--- START ---

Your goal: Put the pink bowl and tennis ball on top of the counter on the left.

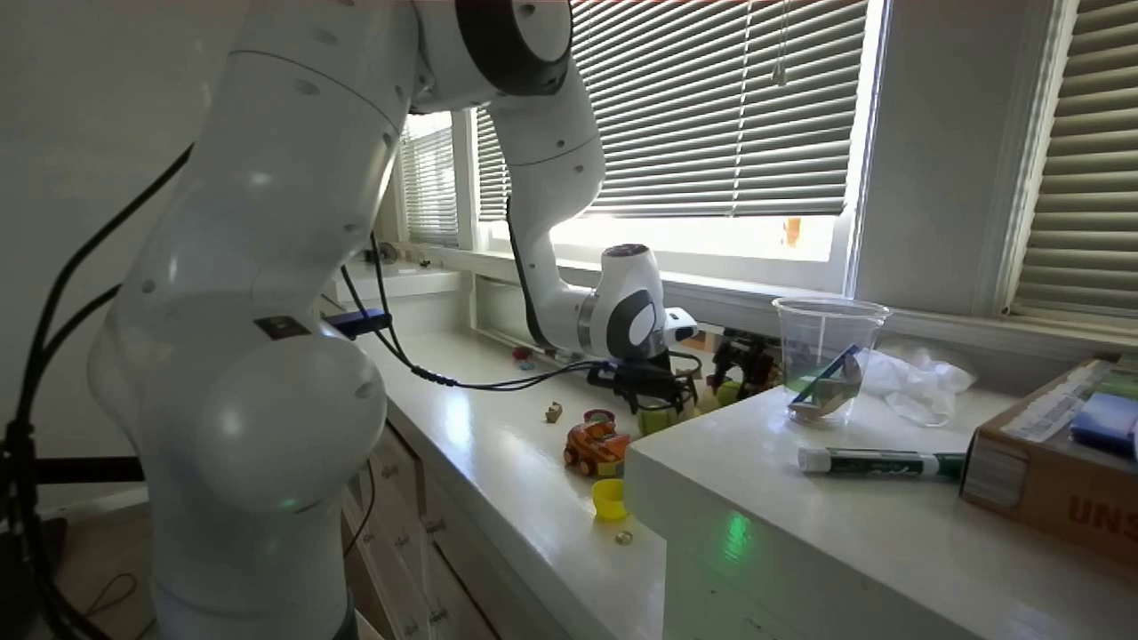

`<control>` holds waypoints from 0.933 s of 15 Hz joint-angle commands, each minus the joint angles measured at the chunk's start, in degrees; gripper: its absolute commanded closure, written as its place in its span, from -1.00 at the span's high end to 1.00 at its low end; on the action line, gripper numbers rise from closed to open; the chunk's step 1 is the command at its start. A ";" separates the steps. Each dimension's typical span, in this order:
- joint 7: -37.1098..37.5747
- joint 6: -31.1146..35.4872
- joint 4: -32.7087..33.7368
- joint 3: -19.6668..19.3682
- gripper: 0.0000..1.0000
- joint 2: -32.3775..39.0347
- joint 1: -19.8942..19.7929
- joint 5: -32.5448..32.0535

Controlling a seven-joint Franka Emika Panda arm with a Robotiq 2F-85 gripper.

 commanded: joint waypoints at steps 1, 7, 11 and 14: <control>1.78 0.44 -1.27 -2.65 1.00 -2.61 2.69 -2.16; 8.44 -2.14 -5.26 -15.64 1.00 -11.03 16.85 -5.79; 25.65 -15.25 -4.35 -33.09 1.00 -17.32 33.10 -22.94; 32.59 -29.48 -4.91 -33.57 1.00 -24.58 37.06 -27.97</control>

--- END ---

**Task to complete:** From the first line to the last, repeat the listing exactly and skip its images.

**Answer:**
Your goal: Put the pink bowl and tennis ball on top of the counter on the left.


`<control>` holds waypoints from 0.933 s of 15 Hz joint-angle commands, each minus the joint angles measured at the chunk's start, in degrees; gripper: its absolute commanded closure, written as its place in its span, from -1.00 at the span's high end to 1.00 at its low end; on the action line, gripper numbers rise from closed to open; the chunk's step 1 is the command at its start. A ";" separates the steps. Each dimension's typical span, in this order:
- joint 7: -37.1098..37.5747
- joint 6: -31.1146..35.4872
- joint 4: -32.7087..33.7368
- joint 3: -19.6668..19.3682
- gripper: 0.0000..1.0000
- joint 2: -32.3775..39.0347
- joint 1: -19.8942..19.7929
- joint 5: -32.5448..32.0535

Controlling a seven-joint Franka Emika Panda arm with a Robotiq 2F-85 gripper.

 commanded: joint waypoints at steps 1, 7, 11 and 14: <control>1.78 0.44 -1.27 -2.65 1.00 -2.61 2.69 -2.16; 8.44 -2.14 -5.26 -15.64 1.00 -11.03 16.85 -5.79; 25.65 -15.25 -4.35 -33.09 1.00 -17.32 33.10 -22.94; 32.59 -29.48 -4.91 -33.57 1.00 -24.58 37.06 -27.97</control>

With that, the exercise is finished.